I'm gonna use Eldritch Spear,
which has a 300 foot range,
but I'm gonna do it from point blank.
Oh, it's like a one inch punch.
Yeah, like a one inch punch, but a 300 foot range,
but just right up close to the door.
All right, all right, all right.
Roll your dice.
It's standing still, so very easy to do.
Don't I just, every cantrip is a success? That's how I've been playing this.
That's a bloody millennial approach to tell you that much for free.
Oh, every cantrip gets a bloody trophy.
That's what you're useless in the workforce.
I rolled a 16 plus. I think I used my charisma, which is 4, so I got a 20.
Yeah, so that's fine. Alright.
You manage to spear improbably.
The spell pierces through the membrane of some steel and seems to affect some circuitry
because the three lights begin to flash red
and you hear footsteps approaching.
How big is the hole I've made in the door?
Microscopic.
Interesting.
Do you have some sort of shrinking spell that we can... Honey, I shrunk the kids ourselves and just... Again, you have very little time.
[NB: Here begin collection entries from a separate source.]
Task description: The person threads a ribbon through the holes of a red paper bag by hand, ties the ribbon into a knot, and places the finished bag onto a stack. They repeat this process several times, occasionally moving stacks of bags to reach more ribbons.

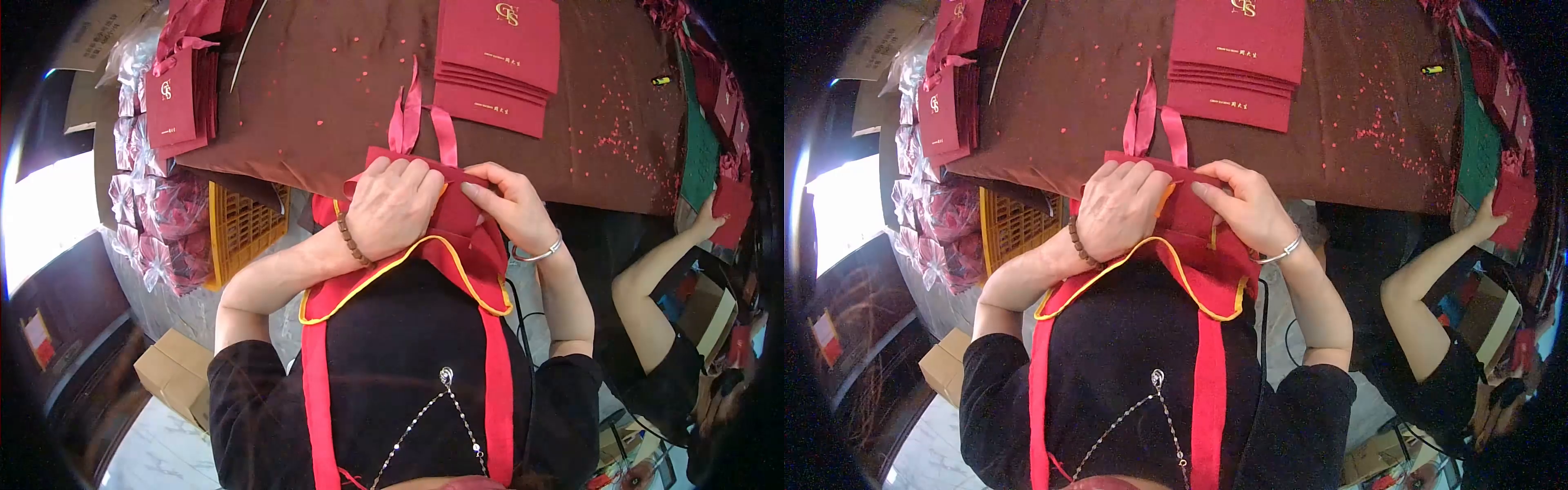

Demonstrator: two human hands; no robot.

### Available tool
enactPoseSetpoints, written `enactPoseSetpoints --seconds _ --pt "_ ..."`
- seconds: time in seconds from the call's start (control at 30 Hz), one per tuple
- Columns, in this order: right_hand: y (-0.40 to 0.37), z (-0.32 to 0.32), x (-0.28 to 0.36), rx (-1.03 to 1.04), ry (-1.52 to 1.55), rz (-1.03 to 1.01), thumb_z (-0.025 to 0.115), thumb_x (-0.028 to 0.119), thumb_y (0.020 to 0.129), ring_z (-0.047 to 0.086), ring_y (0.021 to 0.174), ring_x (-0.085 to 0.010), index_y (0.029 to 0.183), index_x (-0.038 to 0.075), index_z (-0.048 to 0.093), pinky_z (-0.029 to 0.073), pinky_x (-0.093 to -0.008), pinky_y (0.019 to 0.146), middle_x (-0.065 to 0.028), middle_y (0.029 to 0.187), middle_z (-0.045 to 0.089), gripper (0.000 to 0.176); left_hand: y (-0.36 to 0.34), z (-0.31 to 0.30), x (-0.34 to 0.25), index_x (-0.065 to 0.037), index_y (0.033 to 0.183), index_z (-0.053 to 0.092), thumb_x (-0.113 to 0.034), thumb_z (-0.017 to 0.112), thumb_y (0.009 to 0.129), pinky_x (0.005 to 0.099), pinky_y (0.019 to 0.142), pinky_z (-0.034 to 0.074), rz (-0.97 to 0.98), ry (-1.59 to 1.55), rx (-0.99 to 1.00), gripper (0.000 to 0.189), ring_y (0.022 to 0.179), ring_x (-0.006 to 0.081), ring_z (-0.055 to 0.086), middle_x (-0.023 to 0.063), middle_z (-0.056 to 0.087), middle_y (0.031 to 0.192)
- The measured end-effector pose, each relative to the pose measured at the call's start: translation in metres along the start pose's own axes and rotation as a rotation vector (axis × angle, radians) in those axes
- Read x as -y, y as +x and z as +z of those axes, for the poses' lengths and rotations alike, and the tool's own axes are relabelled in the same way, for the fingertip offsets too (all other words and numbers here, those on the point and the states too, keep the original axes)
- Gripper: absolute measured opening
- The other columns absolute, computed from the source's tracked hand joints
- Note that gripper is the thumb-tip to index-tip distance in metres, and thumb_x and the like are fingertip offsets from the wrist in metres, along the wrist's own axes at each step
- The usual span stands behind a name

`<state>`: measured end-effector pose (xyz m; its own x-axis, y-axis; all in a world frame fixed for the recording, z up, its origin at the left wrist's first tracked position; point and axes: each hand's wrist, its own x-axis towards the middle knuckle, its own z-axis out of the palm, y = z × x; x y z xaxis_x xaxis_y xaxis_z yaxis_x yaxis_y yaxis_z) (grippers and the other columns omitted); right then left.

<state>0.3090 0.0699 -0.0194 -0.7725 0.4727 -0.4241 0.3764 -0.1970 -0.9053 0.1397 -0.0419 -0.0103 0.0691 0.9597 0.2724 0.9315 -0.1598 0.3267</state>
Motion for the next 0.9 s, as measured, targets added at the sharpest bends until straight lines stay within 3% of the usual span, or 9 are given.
enactPoseSetpoints --seconds 0.37,0.9 --pt "-0.001 0.002 -0.002 0.009 0.169 0.011 0.061 0.013 0.087 0.053 0.065 -0.0041 0.106 0.0 0.062 0.045 -0.0196 0.056 0.0007 0.089 0.06 0.023 0.004 -0.002 -0.001 -0.01 0.069 0.05 -0.012 0.058 0.071 0.0343 0.057 0.038 -0.006 -0.013 0.073 0.009 0.057 0.0203 0.054 0.0052 0.05 0.062" --pt "0.001 0.003 -0.007 -0.001 0.251 0.03 0.059 0.012 0.088 0.054 0.073 -0.0031 0.104 0.0 0.06 0.045 -0.0191 0.064 0.0012 0.087 0.061 0.02 0.01 -0.004 0.003 -0.005 0.074 0.053 -0.013 0.058 0.076 0.0398 0.06 0.044 -0.124 -0.144 0.234 0.009 0.064 0.0298 0.059 0.0113 0.057 0.067"
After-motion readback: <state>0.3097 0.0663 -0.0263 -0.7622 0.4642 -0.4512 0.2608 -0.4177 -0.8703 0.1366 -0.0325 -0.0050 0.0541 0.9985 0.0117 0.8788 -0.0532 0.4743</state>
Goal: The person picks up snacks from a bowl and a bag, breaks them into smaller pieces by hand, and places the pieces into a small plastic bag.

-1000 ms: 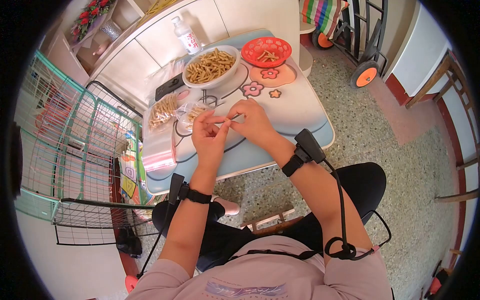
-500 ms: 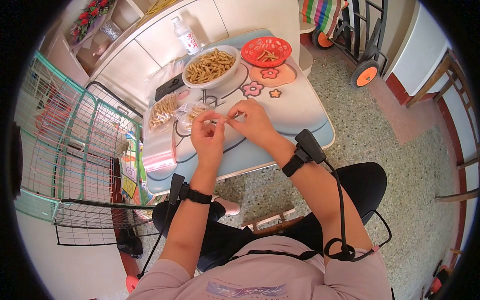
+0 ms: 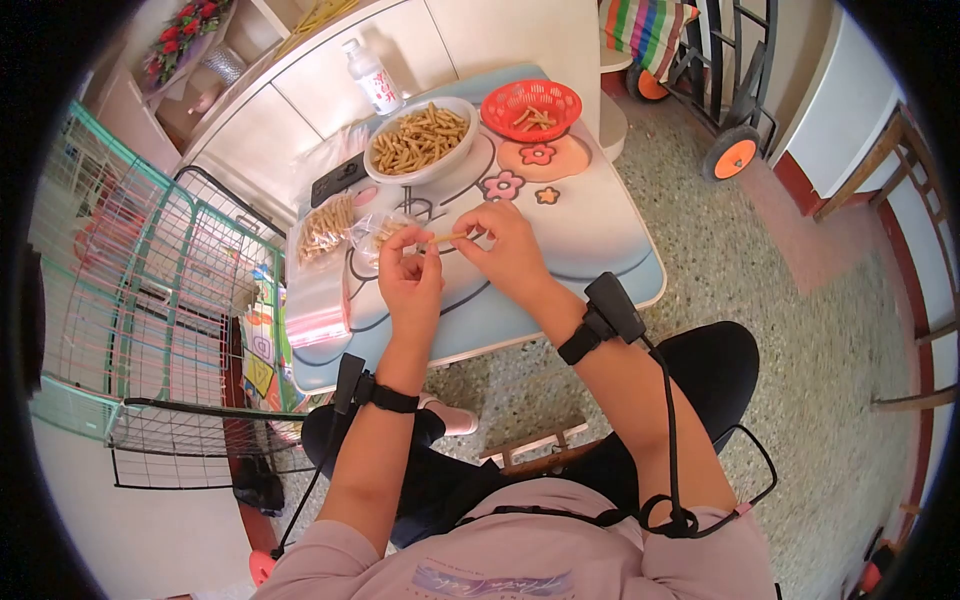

Interesting. Do you have some sort of shrinking spell that we can...
Honey, I shrug the kids ourselves and just...
Again, you have very little time.
Okay.
I stand behind Friso.
Are you hiding behind Friso?
Yeah.
I'm also...
I'm hiding behind Bobby.
All right.
Wait, so the halfling is hiding behind the elf
and then the human is hiding behind the halfling.
Yeah.
Roll a stealth check.
Roll a stealth check.
Four. Yeah. Roll the stealth check. Roll the stealth check. Four.
Three.
Okay.
As the...
As the...
While you're discussing things,
I'm just going to say
what my action is.
As the footsteps approach
closer and closer
and louder and louder,
I yell out very loudly,
Ah!
Someone has cast
Eldritch Spear
from the other side of this door!
The door slides open and instantly you see that it is three figures this time.
The goblin from before, but also a hulking troll in an impeccable suit
and a man, a very old looking man in a very threadbare trench coat.
So, we've never seen clothes like these before, right?
This looks not dissimilar to...
You can be like, that's clothes.
So I'm not like, what is this extra flappy skin?
Oh, my God, a thing's eating him!
No, it's a coat. It's fine.
OK, all right, OK.
Yeah, it's not...
It seems like outlandish tailoring,
but you can imagine how it was made.
You know how, like, Simon Griner, when you watch a movie and it's sometimes in a set in a different era
but you recognize they're just clothes no Simon freaks out why is that man
being swallowed by that hay monster yeah okay so so they come in and then do they
do they say anything or just wait for us to speak the the guard the the goblin
guard from before goes like you know I was I was actually going to come in here.
Funny story. I was actually going to come in here.
I was sort of hoping you'd do something stupid
because I love
brutality and I was going
to beat the shit
out of you and all three of you now that you're awake.
Hello.
But I thought the better thing to do
and this is just a bit of a fate situation, but
Mr. Sauer's here and he's going to take care of it.
Bye-bye!
He does this weird thing like, bye-bye!
But does he not move as he's saying that?
He doesn't.
He thinks...
I think he's done it before when there's been a sliding door
and it's been okay, but there hasn't this time.
So he's like, bye-bye!
He fades and he's still just standing there.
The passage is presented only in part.